*What the exercise asks*
Print the data exactly, leaving nothing out.

*Supplied material*
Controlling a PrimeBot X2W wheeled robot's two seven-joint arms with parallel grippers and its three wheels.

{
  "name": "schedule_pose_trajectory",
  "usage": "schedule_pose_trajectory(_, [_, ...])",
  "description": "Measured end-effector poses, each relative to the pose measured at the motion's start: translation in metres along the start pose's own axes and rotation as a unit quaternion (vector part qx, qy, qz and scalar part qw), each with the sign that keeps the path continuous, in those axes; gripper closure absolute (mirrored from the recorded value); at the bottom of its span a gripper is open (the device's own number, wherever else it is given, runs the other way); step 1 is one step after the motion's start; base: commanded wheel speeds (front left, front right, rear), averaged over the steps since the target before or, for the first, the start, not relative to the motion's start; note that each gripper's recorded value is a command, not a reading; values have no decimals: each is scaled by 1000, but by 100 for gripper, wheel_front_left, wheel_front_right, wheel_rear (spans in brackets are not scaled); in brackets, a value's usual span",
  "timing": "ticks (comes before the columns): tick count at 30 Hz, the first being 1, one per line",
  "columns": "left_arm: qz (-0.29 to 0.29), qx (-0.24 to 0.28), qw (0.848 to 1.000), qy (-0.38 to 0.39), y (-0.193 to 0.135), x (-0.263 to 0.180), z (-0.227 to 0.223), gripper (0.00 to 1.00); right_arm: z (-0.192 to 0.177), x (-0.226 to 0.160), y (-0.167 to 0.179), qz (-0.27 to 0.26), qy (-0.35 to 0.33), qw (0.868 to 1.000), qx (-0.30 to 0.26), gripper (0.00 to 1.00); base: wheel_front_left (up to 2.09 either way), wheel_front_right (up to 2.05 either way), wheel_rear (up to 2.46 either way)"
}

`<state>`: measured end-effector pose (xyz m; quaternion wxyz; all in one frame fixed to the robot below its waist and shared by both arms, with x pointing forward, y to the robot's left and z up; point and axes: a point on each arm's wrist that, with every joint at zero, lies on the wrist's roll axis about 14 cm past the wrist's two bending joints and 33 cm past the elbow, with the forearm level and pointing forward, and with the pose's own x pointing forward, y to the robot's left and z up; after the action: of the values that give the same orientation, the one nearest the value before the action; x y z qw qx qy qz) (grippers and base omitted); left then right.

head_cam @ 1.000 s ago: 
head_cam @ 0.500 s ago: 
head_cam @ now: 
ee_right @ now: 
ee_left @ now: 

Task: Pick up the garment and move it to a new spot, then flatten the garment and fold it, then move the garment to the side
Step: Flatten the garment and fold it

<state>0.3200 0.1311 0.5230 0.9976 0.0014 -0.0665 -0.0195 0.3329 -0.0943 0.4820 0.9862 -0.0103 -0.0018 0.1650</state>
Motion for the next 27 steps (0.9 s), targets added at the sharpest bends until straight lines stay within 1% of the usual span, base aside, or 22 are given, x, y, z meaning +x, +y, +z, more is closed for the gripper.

*Response*
Controlling a PrimeBot X2W wheeled robot's two seven-joint arms with parallel grippers and its three wheels.

{
  "name": "schedule_pose_trajectory",
  "usage": "schedule_pose_trajectory(_, [_, ...])",
  "description": "Measured end-effector poses, each relative to the pose measured at the motion's start: translation in metres along the start pose's own axes and rotation as a unit quaternion (vector part qx, qy, qz and scalar part qw), each with the sign that keeps the path continuous, in those axes; gripper closure absolute (mirrored from the recorded value); at the bottom of its span a gripper is open (the device's own number, wherever else it is given, runs the other way); step 1 is one step after the motion's start; base: commanded wheel speeds (front left, front right, rear), averaged over the steps since the target before or, for the first, the start, not relative to the motion's start; note that each gripper's recorded value is a command, not a reading; values have no decimals: each is scaled by 1000, but by 100 for gripper, wheel_front_left, wheel_front_right, wheel_rear (spans in brackets are not scaled); in brackets, a value's usual span",
  "timing": "ticks (comes before the columns): tick count at 30 Hz, the first being 1, one per line",
  "columns": "left_arm: qz (-0.29 to 0.29), qx (-0.24 to 0.28), qw (0.848 to 1.000), qy (-0.38 to 0.39), y (-0.193 to 0.135), x (-0.263 to 0.180), z (-0.227 to 0.223), gripper (0.00 to 1.00); right_arm: z (-0.192 to 0.177), x (-0.226 to 0.160), y (-0.167 to 0.179), qz (-0.27 to 0.26), qy (-0.35 to 0.33), qw (0.868 to 1.000), qx (-0.30 to 0.26), gripper (0.00 to 1.00); base: wheel_front_left (up to 2.09 either way), wheel_front_right (up to 2.05 either way), wheel_rear (up to 2.46 either way)"
}

`<state>`: measured end-effector pose (xyz m; quaternion wxyz; all in one frame fixed to the robot below its waist and shared by both arms, with x pointing forward, y to the robot's left and z up; point and axes: a point on each arm's wrist that, with every joint at zero, lies on the wrist's roll axis about 14 cm past the wrist's two bending joints and 33 cm past the elbow, with the forearm level and pointing forward, and with the pose's own x pointing forward, y to the robot's left and z up; after the action: of the values that give the same orientation, the one nearest the value before the action; x y z qw qx qy qz) (grippers and base omitted); left then right.

head_cam @ 1.000 s ago: 
head_cam @ 0.500 s ago: 
head_cam @ now: 
ee_right @ now: 
ee_left @ now: 

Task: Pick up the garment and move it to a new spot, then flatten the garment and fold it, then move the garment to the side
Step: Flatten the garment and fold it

<state>0.3200 0.1311 0.5230 0.9976 0.0014 -0.0665 -0.0195 0.3329 -0.0943 0.4820 0.9862 -0.0103 -0.0018 0.1650</state>
Motion for the next 27 steps (0.9 s), targets added at the sharpest bends until straight lines stay within 1% of the usual span, base aside, or 22 are given, x, y, z meaning +x, +y, +z, more is closed for the gripper.

The exercise asks for nothing further.